What to Expect in Gottman
How long does Gottman Method Therapy take?
The Gottman Method is typically done in 90 minutes weekly sessions, and the
length of therapy will be determined by your specific needs and goals. In the
later stage of therapy, couples meet less frequently in order to test their new
relationship skills and to prepare for termination of the therapy. You may
terminate therapy whenever you wish, but it is most helpful to have at least one
session together to summarize your progress. In the outcome-evaluation phase
there can also be follow-up sessions every six months for up to two years.
What it is like to be in Gottman Couples Therapy?
The Gottman Method can be rigorous and intense, and therapists expect couples
to continue to use the skills they learn in therapy outside of sessions.
Where to start with Gottman Therapy
Gottman Therapy begins with finding a therapist trained in the Gottman Method
and undergoing an assessment. Using research-based algorithms, this
assessment will generate unique summary reports for the clinician and the
couple.

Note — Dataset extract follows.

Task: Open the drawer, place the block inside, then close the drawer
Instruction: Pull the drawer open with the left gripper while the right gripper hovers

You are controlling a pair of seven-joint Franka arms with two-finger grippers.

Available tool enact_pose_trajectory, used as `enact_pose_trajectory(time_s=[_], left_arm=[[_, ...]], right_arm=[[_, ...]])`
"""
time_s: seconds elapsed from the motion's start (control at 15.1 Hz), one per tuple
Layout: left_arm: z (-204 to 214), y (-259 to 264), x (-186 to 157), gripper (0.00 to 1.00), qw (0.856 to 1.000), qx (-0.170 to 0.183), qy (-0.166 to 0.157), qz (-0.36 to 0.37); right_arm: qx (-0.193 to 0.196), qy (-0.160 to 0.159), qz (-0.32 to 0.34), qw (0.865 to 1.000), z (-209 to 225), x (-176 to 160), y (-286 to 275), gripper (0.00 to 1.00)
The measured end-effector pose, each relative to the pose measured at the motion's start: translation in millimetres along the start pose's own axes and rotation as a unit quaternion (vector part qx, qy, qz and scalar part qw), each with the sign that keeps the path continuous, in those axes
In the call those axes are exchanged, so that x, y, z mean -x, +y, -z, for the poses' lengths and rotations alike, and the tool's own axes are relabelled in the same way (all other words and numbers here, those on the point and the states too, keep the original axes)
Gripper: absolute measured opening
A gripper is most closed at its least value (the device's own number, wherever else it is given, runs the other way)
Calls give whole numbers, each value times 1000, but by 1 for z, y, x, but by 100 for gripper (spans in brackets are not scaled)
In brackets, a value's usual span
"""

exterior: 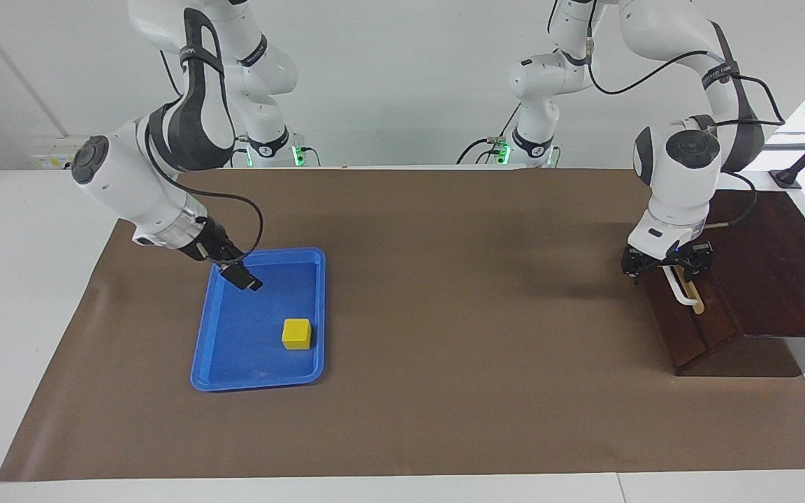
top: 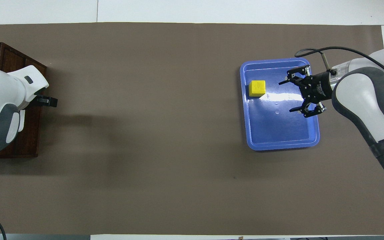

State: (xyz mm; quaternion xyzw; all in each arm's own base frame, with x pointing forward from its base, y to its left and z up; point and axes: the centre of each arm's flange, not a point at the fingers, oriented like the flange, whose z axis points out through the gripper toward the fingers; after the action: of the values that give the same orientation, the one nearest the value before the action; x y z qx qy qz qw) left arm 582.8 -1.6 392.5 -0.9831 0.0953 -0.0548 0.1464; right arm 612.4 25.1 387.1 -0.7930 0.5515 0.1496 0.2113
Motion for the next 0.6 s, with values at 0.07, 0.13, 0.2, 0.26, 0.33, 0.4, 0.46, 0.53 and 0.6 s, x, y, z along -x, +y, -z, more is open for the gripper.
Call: enact_pose_trajectory(time_s=[0.07,0.13,0.2,0.26,0.33,0.4,0.46,0.53,0.6], left_arm=[[-3,4,1,100,1000,-1,0,3],[-3,7,0,100,1000,0,2,6],[-2,12,-2,100,1000,1,6,10],[0,21,-4,100,1000,2,10,17],[5,36,-7,100,1000,4,15,26],[11,57,-10,100,999,7,20,35],[18,82,-12,100,999,10,26,44],[26,108,-13,100,998,14,31,51],[31,131,-12,100,998,17,34,54]], right_arm=[[-7,-15,-27,1000,-9,-6,-1,100],[-10,-26,-43,999,-17,-13,-3,100],[-12,-36,-57,998,-23,-19,-4,100],[-17,-50,-70,996,-28,-24,-5,100],[-23,-64,-81,994,-33,-28,-7,100],[-25,-72,-88,993,-39,-32,-9,100],[-26,-78,-92,992,-43,-35,-13,100],[-23,-84,-94,992,-48,-39,-16,100],[-20,-89,-95,991,-52,-42,-18,100]])
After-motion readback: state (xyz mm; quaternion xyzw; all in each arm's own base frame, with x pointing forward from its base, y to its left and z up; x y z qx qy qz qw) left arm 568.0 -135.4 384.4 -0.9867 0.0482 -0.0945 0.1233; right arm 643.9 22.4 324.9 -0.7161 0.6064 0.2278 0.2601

The assessment focuses on the key conditions and behaviors that lead
relationships to succeed or fail.
Can Gottman Therapy be done online?
Yes, Gottman method couples therapy can be done online, and the process will
be the same as participating in person, with an assessment, therapeutic
framework, and therapeutic interventions.
Who Benefits From Gottman
The Gottman Method can help with a wide array of relationship issues, from
frequent arguing to infidelity and emotional distance, which may seem unique
but at their core are often the result of perpetual conflicts. The Gottman Method
can also help couples who don’t feel their level of conflict is problematic but are
looking to understand their relationship better. This kind of therapy is designed
to help people at any stage of their relationship, regardless of race, class, or
cultural identity. Research has shown it is also effective for same-sex couples.